Without omitting anything, write out the listing below precisely.

╭─ Material provided

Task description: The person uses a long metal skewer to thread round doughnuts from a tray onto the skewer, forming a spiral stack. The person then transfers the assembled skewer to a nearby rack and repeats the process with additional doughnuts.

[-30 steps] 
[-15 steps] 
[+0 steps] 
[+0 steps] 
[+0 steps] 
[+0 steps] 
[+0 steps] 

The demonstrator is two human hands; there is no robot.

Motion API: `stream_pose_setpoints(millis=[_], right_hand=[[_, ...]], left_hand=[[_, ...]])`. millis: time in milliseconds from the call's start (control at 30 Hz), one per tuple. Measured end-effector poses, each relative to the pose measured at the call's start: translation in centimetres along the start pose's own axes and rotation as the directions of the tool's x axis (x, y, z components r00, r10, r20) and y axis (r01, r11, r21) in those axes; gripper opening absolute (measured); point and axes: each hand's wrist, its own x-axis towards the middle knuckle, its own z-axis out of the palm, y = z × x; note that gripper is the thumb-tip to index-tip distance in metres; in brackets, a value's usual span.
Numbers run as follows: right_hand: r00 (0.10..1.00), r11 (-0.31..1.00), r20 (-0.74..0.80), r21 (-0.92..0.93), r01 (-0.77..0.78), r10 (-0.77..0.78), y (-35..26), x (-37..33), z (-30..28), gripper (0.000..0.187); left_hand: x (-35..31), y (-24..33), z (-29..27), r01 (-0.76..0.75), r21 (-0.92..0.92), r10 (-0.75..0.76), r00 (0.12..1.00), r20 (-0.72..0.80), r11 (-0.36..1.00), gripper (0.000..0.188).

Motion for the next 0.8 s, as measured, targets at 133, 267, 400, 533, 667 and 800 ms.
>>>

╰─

(Finished task):
Task description: The person uses a long metal skewer to thread round doughnuts from a tray onto the skewer, forming a spiral stack. The person then transfers the assembled skewer to a nearby rack and repeats the process with additional doughnuts.

[-30 steps] 
[-15 steps] 
[+0 steps] 
[+0 steps] 
[+0 steps] 
[+0 steps] 
[+0 steps] 

The demonstrator is two human hands; there is no robot.

Motion API: `stream_pose_setpoints(millis=[_], right_hand=[[_, ...]], left_hand=[[_, ...]])`. millis: time in milliseconds from the call's start (control at 30 Hz), one per tuple. Measured end-effector poses, each relative to the pose measured at the call's start: translation in centimetres along the start pose's own axes and rotation as the directions of the tool's x axis (x, y, z components r00, r10, r20) and y axis (r01, r11, r21) in those axes; gripper opening absolute (measured); point and axes: each hand's wrist, its own x-axis towards the middle knuckle, its own z-axis out of the palm, y = z × x; note that gripper is the thumb-tip to index-tip distance in metres; in brackets, a value's usual span.
Numbers run as follows: right_hand: r00 (0.10..1.00), r11 (-0.31..1.00), r20 (-0.74..0.80), r21 (-0.92..0.93), r01 (-0.77..0.78), r10 (-0.77..0.78), y (-35..26), x (-37..33), z (-30..28), gripper (0.000..0.187); left_hand: x (-35..31), y (-24..33), z (-29..27), r01 (-0.76..0.75), r21 (-0.92..0.92), r10 (-0.75..0.76), r00 (0.12..1.00), r20 (-0.72..0.80), r11 (-0.36..1.00), gripper (0.000..0.188).

Motion for the next 0.8 s, as measured, targets at 133, 267, 400, 533, 667 and 800 ms.
>>>

No additional output will be generated.